In theory, a post-attack North Korea in chaos could be rescued by the political unification of the peninsula, with the United States assuaging Chinese concerns by promptly moving its troops further south, instead of moving them north. In practice, however, this would be a difficult plan to carry out, not least because South Korea’s government and its population are generally unwilling to share their prosperity with the miserably poor northerners, as the West Germans once did with their East German compatriots.

For now, it seems clear that U.S. military authorities have foreclosed a pre-emptive military option. But the United States could still spare the world the vast dangers of a North Korea with nuclear-armed long-range missiles if it acts in the remaining months before they become operational.

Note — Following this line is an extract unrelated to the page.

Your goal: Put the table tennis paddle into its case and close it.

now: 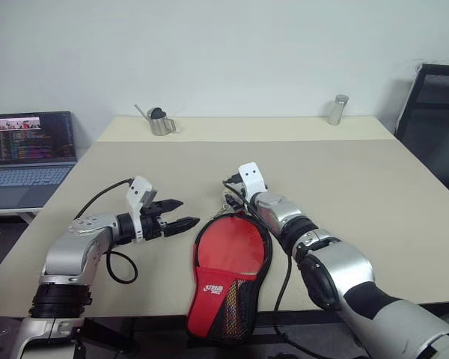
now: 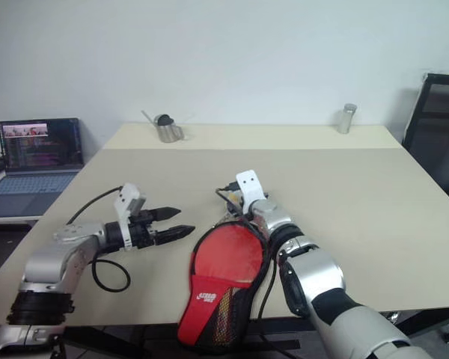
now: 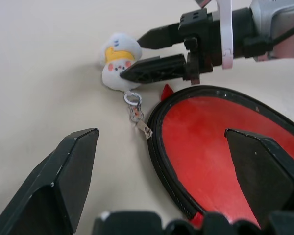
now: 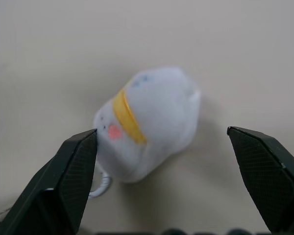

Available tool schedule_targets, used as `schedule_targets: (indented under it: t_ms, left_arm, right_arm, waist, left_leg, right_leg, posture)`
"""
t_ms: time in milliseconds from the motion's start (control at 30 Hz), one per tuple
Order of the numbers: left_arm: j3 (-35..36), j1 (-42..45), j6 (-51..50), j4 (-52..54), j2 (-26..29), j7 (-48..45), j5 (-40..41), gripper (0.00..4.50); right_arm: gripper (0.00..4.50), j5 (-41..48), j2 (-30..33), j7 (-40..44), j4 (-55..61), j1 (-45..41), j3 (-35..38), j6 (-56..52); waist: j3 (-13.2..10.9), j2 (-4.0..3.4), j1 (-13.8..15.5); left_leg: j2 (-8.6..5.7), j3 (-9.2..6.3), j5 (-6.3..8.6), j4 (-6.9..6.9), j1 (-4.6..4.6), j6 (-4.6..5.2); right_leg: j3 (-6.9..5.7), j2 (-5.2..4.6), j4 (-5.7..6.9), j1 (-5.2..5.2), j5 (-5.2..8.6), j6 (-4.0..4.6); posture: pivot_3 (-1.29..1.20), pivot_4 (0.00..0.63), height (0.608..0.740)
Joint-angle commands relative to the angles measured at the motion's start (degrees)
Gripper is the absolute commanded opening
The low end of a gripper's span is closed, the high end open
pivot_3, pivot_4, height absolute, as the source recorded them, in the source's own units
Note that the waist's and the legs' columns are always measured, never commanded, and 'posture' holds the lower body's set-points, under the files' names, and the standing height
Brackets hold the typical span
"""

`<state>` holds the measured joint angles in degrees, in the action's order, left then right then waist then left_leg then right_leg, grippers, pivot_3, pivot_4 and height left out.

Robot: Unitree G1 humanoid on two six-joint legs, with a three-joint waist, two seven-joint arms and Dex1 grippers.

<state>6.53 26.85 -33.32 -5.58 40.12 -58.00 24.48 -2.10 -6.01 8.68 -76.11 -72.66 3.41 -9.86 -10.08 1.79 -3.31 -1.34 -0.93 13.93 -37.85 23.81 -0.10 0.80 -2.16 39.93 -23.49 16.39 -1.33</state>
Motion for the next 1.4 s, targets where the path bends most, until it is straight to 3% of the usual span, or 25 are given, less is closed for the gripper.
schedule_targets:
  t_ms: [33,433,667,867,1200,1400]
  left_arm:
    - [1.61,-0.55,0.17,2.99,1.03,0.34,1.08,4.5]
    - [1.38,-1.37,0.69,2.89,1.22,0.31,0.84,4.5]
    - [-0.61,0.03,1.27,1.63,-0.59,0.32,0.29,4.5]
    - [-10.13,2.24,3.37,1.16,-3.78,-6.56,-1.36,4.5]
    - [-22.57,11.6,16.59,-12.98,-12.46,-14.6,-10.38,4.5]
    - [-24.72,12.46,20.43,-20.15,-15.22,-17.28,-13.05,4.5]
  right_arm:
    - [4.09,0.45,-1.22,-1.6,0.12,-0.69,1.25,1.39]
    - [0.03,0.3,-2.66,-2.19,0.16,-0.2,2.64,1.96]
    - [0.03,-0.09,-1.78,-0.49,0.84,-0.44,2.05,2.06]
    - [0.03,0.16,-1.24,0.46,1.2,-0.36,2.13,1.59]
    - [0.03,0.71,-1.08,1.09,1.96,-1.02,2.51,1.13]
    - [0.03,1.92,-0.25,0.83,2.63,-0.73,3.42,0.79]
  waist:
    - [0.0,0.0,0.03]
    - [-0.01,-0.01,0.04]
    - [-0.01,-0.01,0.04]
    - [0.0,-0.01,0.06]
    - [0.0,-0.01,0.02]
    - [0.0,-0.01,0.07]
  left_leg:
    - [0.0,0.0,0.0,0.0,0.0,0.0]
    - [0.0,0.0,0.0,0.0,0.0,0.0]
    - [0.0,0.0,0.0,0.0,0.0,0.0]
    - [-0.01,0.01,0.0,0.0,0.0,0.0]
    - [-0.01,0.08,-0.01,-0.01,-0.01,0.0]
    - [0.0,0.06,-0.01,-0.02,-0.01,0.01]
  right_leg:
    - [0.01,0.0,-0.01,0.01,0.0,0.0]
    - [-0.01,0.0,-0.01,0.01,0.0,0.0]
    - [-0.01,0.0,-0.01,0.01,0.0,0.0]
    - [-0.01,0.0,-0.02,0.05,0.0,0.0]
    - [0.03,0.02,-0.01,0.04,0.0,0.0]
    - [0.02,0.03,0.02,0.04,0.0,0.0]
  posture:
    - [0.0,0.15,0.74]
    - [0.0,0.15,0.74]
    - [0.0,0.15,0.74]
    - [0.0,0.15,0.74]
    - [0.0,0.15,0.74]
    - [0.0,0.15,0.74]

It’s true that India, Israel, and Pakistan all have those weapons, with no catastrophic consequences so far. But each has proven its reliability in ways that North Korea has not. Their embassies, for instance, don’t sell hard drugs or traffic in forged banknotes. More pertinently, those other countries have gone through severe crises, and even fought wars, without ever mentioning nuclear weapons, let alone threatening their use as Kim Jong Un already has. North Korea is different, and U.S. policy should recognize that reality before it is too late.

Edward Luttwak is a senior associate at the Center for Strategic and International Studies and the author of Strategy: The Logic of War and Peace.